Let’s just say yesterday’s race, the 10 mile inaugural Hot Dash in Minneapolis was less than hot. Here’s a recap of my experience, the good, the bad, the ugly, and the uglier.
I went into this race with the mind set that “it’s 10 miles, I’ve run farther before, no big deal”. My last race was a half marathon at the end of October ’14. I figured I’d done a good job maintaining my running stamina by running 2-5 miles, 2-3 times a week on the treadmill. This was my first mistake.
Woke up on race day, showered, got my gear in order, inhaled a bagel and some water. As I turned the knob to leave for my car a thought crossed my mind: “Oh shoot, forgot the body glide. No worries, I’ve got my good socks.” Skipped it and left the house. Mistake number two.
Picked up my friend and we drove down to the cities. Found a great parking spot (we were an hour and a half early) and chilled in the car for a while. We headed down to the start with plenty of time to use the porta-potties and get set in the coral. National anthem, then we were off – exactly at 9:00 am. (Gotta hand it to Twin Cities in Motion. Every race of theirs I’ve run has been perfectly punctual.)
At the start line!
Mile 1: Was feeling great but went out too fast for my current fitness level after a winter of short treadmill runs.
Mile 2: Realized I went out too fast and tried to pull back.
Mile 3: Still trying to recover from my initial burst of energy, my Spotify is interrupted and my playlist starts going haywire. This has happened before – I realize my 8 year old is on our same account trying to play music. I try texting and calling him but he won’t answer. I call my husband but my 6 year old answers. I tell him to tell his Dad to check his phone to get our 8 year old off the darn Spotify account. Finally the competition for the music ends. (I find out later it was actually my 6 year old who was on it.) This whole ordeal slowed me down, I had jogged slowly trying to figure it out, walked some.
Mile 4: Get myself regrouped, pace is back up – enter, the side stitch!
Mile 5 & 6: Just plodding along as best I can. Wound up taking way more walk breaks than I usually would.
Mile 7: Blister on the left foot, keep on jogging.
Mile 8: Taking even more walk breaks now due to blister. Get some semi-urgent work texts, so I answer those and some work emails.
Mile 8.5: Hubby texting me that he can see my progress on MapMyRun and is virtually cheering me on – so thankful for that! Kicked it up and tried my best to get my pace up.
Mile 9.5: Blister is killing me now, start running with a limp just tapping my left toe which causes an increased strain on that calf.
Finish: As I’m rounding the corner to the finish I see about 5 people who (somehow) look to be in worse shape than I am. I figure I can just sprint and at least have passed a couple. As I’m running like my life depended on it my overused calf collapses. That’s the best word I have for it. It just quit working. I thought I was actually going to face plant across the finish line. But I didn’t, I finished strong and was never more happy for a race to be over.
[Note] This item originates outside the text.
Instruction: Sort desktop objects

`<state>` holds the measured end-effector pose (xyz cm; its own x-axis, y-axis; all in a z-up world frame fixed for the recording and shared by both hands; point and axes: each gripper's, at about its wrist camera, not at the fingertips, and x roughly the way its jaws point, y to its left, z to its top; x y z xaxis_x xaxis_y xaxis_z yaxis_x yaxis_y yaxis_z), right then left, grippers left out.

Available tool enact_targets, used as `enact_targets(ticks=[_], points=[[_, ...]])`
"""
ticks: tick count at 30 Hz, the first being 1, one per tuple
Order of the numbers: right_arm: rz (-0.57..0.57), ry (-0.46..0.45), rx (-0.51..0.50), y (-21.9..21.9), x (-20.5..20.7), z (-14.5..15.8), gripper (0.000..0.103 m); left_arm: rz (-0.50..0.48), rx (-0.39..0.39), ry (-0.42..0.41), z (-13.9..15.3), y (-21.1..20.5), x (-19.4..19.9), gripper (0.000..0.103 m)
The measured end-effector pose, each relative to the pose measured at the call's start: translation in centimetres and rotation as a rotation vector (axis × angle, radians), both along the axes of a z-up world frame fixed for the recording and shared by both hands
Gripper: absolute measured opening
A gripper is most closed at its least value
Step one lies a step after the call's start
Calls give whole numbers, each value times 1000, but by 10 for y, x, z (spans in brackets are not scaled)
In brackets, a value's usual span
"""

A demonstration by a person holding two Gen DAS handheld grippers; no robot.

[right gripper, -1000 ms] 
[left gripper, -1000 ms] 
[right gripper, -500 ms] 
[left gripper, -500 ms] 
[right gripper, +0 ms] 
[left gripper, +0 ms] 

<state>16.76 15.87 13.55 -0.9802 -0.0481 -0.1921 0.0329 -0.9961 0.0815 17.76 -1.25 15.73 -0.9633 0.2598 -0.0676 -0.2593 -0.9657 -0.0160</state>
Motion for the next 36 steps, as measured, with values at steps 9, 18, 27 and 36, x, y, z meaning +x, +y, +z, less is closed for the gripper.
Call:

My slowest race pace in a really long time. Later at home I showered, I cried, I slept. Then I got over myself.
Whenever I’ve made a mistake, my grandmother has asked me one question: “Did you learn something?” The answer is yes. I learned many things along this 10 mile course.
- Don’t go out too fast! I say I won’t every time but the race excitement always gets the better of me. Need to work on that.
- Don’t take a significant distance for granted. Next time I’ll train better.
- For goodness sake, DO the body glide! It takes literally less than a minute!
- Be more flexible. I should have just switched to a different music app or gone without. I let that slip up mess with my mojo way more than it should have.
Enough of that. There were some great things about yesterday too. Had a lot of fun with with my running buddy before and after the race. The race itself was really well organized – plenty of porta-potties, water stops, parking. The course was relatively flat (I cannot tell you how grateful for that I was!). It wasn’t too crowded. Post race snacks were really amazing: (fresh!) bananas, large water bottles, chips, bread, nut roll, “dash hash”, beer. The after-party village area was also pretty great: fire pits to warm up and a contest for the best runner in lumber jack costume.
I did run 10 miles. I did finish the race. I learned some valuable lessons.
Today I ran 2 more miles, just to prove I could.
My next race is a 17 mile trail run. I’ve never run more than 13.1 miles. I’ve never run a trail race. I have a month to take what I’ve learned and get ready for this thing. Here we go!